CN112613666B - Power grid load prediction method based on graph convolution neural network and transfer learning - Google Patents

Abstract

The invention discloses a power grid load prediction method based on a graph convolution neural network and transfer learning. Aiming at the time-space characteristics of power grid load data, a power grid load prediction method suitable for a large-scale area is designed by adopting a graph convolution network and combining a migration learning method. The method comprises the steps of dividing the whole power grid into a plurality of sub-areas according to areas and independently constructing a model for each sub-area for prediction. In the model construction, a dynamic time warping algorithm is adopted to fuse time similarity, a graph convolution network is introduced by using a power grid topological structure to extract spatial features, time features are extracted through convolution operation in a time domain, and network models in different regions are trained by using a transfer learning method. The method can reduce the calculation pressure of the cloud server, improve the accuracy of power grid load prediction and reduce the time of model training.

Description

Power grid load prediction method based on graph convolution neural network and transfer learning

Technical Field

The invention relates to the technical field of power grid load prediction, in particular to a power grid load prediction method based on a graph convolution neural network and transfer learning.

Background

The power grid load prediction plays a very key role in tasks such as power utilization planning, operation scheduling and the like of a power system. Because the load of the power grid is influenced by various factors, the load is closely related to conditions such as economic level, industrial structure, meteorological conditions and the like of the region, and certain complexity is presented. In addition, the change of the load of the power grid has certain regularity and periodicity. Therefore, how to accurately predict the grid load is an important issue facing the power system. However, most of the previous research has mainly focused on the prediction of the load of a single node or the total load of the grid.

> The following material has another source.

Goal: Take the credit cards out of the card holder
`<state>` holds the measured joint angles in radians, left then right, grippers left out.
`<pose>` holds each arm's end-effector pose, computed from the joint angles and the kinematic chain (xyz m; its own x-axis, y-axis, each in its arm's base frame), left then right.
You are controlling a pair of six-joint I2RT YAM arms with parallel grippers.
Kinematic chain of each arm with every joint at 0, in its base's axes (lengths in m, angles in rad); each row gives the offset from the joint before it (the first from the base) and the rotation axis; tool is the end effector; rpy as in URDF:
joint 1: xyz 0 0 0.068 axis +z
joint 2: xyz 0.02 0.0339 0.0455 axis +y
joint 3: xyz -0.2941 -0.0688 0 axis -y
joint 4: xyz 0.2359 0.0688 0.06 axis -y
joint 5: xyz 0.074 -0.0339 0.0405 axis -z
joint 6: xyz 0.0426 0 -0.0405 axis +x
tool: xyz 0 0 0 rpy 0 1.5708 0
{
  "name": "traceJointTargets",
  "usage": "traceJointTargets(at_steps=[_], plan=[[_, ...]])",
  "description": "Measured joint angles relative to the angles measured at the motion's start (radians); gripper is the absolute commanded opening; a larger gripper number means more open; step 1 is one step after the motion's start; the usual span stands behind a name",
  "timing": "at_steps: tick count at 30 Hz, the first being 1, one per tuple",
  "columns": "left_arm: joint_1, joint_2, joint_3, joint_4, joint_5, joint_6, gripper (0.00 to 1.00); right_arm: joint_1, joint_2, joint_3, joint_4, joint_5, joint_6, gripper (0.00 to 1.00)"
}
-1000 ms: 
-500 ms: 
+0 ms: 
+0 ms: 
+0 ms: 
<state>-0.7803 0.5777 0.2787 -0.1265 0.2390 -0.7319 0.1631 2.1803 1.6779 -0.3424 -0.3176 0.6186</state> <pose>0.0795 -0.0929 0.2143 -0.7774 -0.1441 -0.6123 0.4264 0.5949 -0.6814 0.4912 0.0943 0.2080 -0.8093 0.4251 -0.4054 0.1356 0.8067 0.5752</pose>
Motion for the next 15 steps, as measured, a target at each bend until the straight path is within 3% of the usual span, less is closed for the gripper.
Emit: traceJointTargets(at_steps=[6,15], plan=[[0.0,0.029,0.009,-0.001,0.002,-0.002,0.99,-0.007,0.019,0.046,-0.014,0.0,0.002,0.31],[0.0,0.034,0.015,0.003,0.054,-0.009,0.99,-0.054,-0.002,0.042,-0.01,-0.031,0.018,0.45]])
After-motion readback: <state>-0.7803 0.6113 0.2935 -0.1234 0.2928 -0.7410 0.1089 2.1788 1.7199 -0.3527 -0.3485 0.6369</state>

The power grid is a wide area network with a large range, multiple regions and multiple nodes, so how to comprehensively consider the correlation among different regions of the power grid and the space-time characteristics among the nodes to realize the rapid and large-range accurate prediction of the load of each node of the power grid has great economic value and practical significance.

There are two main types of statistics for grid charge prediction, the first type is based on traditional statistical methods, such as autoregressive integrated moving average ARIMA, vector autoregressive VAR, etc. Such methods typically require data to satisfy some assumptions, but these grid data are too complex to satisfy these assumptions, and therefore they typically have poor prediction accuracy in practical applications. The second category of prediction methods is based on data-driven methods. In this class of methods, the performance of these methods is superior to statistical methods, based mainly on traditional machine learning, such as Support Vector Regression (SVR), k-nearest neighbor (KNN). However, these methods require many complex feature extractions and are not suitable for processing large amounts of complex grid data. With the rapid development of deep learning, breakthroughs are made in many fields (such as image processing and voice recognition). The method for obtaining the space-time correlation of the data by using the deep learning-based method, such as a Convolutional Neural Network (CNN) and a cyclic convolutional neural network (RNN), can be used for effectively predicting the load data of the power grid, but cannot sufficiently extract the space correlation between the power grid nodes. Also, generally only a single node can be predicted. In order to solve the problems, the invention provides a power grid load prediction method based on a graph convolution neural network and transfer learning.

Disclosure of Invention

The invention aims to provide a power grid load prediction method based on a graph convolution neural network and transfer learning.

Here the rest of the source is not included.